Word for word, output every line of the material below, minus pictures.

+++ GIVEN RECORDS

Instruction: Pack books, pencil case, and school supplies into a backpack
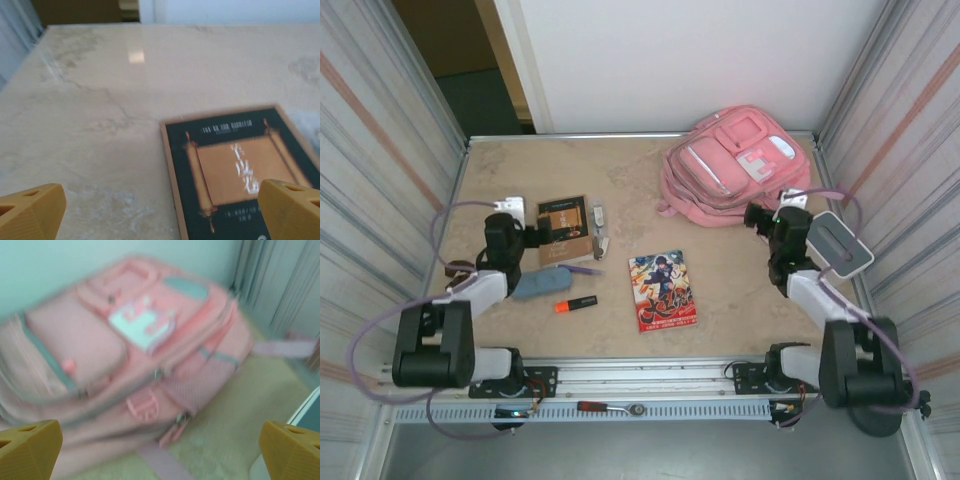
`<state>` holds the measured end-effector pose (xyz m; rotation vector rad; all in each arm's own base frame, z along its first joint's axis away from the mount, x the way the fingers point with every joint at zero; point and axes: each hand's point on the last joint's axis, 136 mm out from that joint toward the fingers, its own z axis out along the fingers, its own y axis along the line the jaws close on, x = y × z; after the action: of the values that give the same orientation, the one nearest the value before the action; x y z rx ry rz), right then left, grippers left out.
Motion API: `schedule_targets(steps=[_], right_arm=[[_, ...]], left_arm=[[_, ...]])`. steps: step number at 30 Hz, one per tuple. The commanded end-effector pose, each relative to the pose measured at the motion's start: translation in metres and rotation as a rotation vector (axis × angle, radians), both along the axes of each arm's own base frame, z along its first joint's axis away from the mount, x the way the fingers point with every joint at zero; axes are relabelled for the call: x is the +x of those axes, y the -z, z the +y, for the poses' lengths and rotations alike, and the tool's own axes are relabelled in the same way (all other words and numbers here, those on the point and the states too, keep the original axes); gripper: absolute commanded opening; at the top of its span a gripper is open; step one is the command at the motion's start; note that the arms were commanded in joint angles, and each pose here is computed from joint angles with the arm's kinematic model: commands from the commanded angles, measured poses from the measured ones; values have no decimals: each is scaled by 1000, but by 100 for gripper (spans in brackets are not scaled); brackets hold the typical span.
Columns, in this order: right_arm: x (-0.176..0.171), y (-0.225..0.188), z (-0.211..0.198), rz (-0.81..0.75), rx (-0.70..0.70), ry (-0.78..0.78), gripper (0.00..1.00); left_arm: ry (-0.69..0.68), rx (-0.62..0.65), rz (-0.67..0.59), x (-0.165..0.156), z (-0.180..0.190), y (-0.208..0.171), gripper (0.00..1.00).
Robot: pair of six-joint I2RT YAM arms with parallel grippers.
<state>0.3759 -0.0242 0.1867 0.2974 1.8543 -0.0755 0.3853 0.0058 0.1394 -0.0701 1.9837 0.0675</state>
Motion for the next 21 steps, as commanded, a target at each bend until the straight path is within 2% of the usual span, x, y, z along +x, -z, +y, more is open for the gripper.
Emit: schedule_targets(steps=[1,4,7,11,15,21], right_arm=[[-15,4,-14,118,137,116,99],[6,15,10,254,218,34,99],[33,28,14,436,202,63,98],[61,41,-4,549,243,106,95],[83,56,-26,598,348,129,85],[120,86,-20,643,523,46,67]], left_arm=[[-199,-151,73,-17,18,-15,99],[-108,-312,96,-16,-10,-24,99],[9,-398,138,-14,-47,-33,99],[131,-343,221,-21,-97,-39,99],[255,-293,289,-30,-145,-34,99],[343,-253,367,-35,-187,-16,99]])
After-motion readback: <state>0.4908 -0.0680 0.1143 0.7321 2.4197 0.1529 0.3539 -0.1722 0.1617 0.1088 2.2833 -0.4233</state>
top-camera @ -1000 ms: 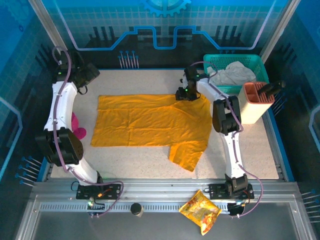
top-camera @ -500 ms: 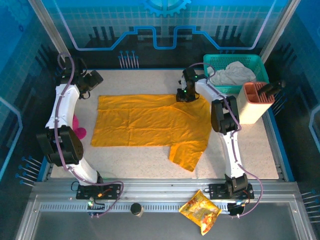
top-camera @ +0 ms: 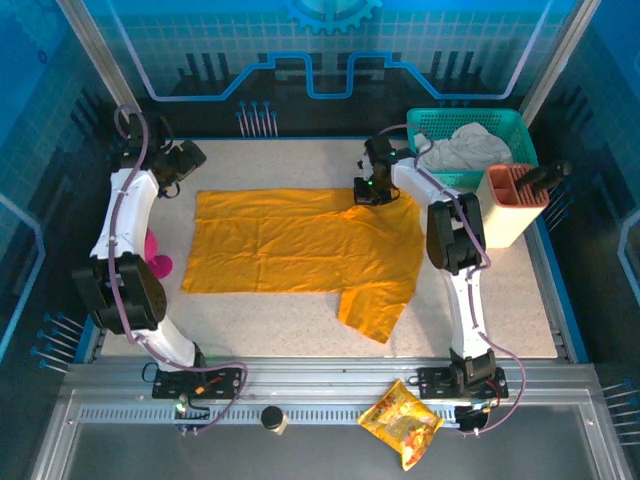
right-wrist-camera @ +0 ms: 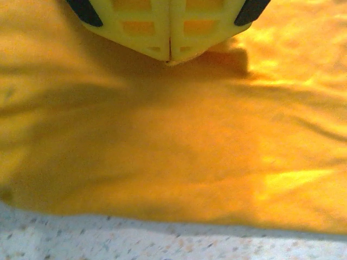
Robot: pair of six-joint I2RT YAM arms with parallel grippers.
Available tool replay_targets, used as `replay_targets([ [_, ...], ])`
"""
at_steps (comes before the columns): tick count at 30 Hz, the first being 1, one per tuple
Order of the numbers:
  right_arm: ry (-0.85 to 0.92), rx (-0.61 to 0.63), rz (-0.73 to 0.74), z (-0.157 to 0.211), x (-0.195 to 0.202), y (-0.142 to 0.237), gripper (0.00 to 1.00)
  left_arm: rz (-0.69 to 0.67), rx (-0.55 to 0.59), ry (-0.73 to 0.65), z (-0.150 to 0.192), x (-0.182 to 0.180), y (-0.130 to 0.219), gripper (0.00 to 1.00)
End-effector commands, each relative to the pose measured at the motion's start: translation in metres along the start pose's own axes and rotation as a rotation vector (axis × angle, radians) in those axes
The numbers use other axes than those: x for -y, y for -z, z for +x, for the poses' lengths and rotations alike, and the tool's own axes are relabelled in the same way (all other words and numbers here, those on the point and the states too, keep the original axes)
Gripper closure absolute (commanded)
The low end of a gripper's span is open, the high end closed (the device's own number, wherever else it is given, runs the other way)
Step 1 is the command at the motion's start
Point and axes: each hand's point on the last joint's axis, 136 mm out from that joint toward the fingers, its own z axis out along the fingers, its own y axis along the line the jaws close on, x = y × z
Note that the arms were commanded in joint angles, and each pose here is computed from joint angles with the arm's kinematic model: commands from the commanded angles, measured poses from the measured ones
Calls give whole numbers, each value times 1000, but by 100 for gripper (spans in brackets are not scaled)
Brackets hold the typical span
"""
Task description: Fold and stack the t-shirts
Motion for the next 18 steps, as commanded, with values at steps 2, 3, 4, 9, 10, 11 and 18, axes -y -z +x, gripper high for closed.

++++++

• WRITTEN ANSWER:
Instruction: Pack books, pencil case, and school supplies into a backpack
`<state>` holds the measured end-effector pose (xyz m; rotation vector rad; all in each arm's own base frame, z along its first joint's axis away from the mount, x the way the fingers point with every joint at zero; point and axes: each hand's point on the last joint's axis, 136 mm out from that joint toward the fingers, its own z axis out along the fingers, its own y axis along the line the jaws close on, x = y × z; after the action: of the values that give the same orientation, the one nearest the value before the action; x y z rx ry rz), right then left, grippers left out.
Motion API: `schedule_targets(steps=[_], right_arm=[[_, ...]], left_arm=[[_, ...]])`. steps: step number at 30 Hz, one per tuple. The commanded end-effector pose, each relative to the pose measured at the motion's start: translation in metres and rotation as a rotation vector (axis × angle, radians), both along the axes of each arm's own base frame, z along its first joint's axis away from the mount, x the way the fingers point with every joint at zero; axes are relabelled for the call: x is the +x of those axes, y the -z, z the +y, for the poses' lengths and rotations alike, and the tool's own axes are relabelled in the same way (all other words and numbers here, those on the point and the states too, keep the original axes); gripper: absolute commanded opening; at the top of its span a gripper is open; step one is the command at the motion's start; note that the arms were commanded in joint angles, and each pose here is computed from joint angles with the arm's kinematic model: commands from the commanded angles, measured poses from the measured ones; values have no decimals: each is scaled by 1000, but by 100 for gripper (spans in brackets are not scaled); brackets hold the typical span.
Columns, in this order: right_arm: x (-0.176..0.171), y (-0.225..0.188), z (-0.211..0.198), rz (-0.81..0.75), rx (-0.70..0.70), ry (-0.78..0.78), gripper (0.00..1.00); left_arm: ry (-0.69..0.68), rx (-0.62..0.65), rz (-0.67..0.59), x (-0.165..0.156), z (-0.180..0.190), y (-0.208..0.171), gripper (0.00..1.00).
Robot: pair of six-joint I2RT YAM arms with parallel grippers.
<state>0.3759 -0.0242 0.1867 0.2974 1.8543 -0.0755 0.3853 0.0058 0.1394 -0.0701 1.9837 0.0675</state>
Motion for the next 21 steps, as commanded, a target at each bend until the straight path is within 2% of the usual span, x, y, z along +x, -z, +y, more is open for the gripper.
Emit: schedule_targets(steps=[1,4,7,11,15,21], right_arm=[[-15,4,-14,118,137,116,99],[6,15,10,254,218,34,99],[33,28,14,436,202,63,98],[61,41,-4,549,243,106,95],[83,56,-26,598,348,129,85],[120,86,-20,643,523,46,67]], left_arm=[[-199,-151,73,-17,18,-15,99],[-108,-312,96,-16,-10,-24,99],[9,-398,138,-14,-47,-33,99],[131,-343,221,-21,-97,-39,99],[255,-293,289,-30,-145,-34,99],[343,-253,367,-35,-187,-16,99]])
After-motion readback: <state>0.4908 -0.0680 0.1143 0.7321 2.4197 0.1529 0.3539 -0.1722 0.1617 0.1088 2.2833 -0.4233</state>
top-camera @ -1000 ms: 
top-camera @ -500 ms: 
top-camera @ +0 ms: 
right-wrist-camera @ +0 ms: 
Robot: pair of six-joint I2RT YAM arms with parallel grippers.
Available tool replay_targets, used as `replay_targets([ [_, ...], ])`
"""
at_steps (comes before the columns): tick count at 30 Hz, the first being 1, one per tuple
Order of the numbers:
  right_arm: ry (-0.85 to 0.92), rx (-0.61 to 0.63), rz (-0.73 to 0.74), z (-0.157 to 0.211), x (-0.195 to 0.202), y (-0.142 to 0.237), gripper (0.00 to 1.00)
  left_arm: rz (-0.69 to 0.67), rx (-0.55 to 0.59), ry (-0.73 to 0.65), z (-0.150 to 0.192), x (-0.182 to 0.180), y (-0.130 to 0.219), gripper (0.00 to 1.00)
End-effector commands, each relative to the pose measured at the motion's start: translation in metres along the start pose's own axes and rotation as a rotation vector (axis × angle, radians) in those axes
The numbers use other axes than those: x for -y, y for -z, z for +x, for the poses' lengths and rotations alike, and the tool's own axes are relabelled in the same way (all other words and numbers here, those on the point and the states too, keep the original axes)
Gripper closure absolute (commanded)
The low end of a gripper's span is open, the high end closed (the device's own number, wherever else it is given, runs the other way)
Step 1 is the command at the motion's start
Point and axes: each hand's point on the last joint's axis, 136 mm out from that joint toward the fingers, its own z axis out along the fingers, its own y axis along the line the jaws close on, x = y × z
Note that the arms were commanded in joint angles, and each pose here is computed from joint angles with the arm's kinematic model: commands from the commanded angles, measured poses from the measured ones
Calls give whole numbers, each value times 1000, but by 100 for gripper (spans in brackets are not scaled)
Brackets hold the typical span
"""
Task description: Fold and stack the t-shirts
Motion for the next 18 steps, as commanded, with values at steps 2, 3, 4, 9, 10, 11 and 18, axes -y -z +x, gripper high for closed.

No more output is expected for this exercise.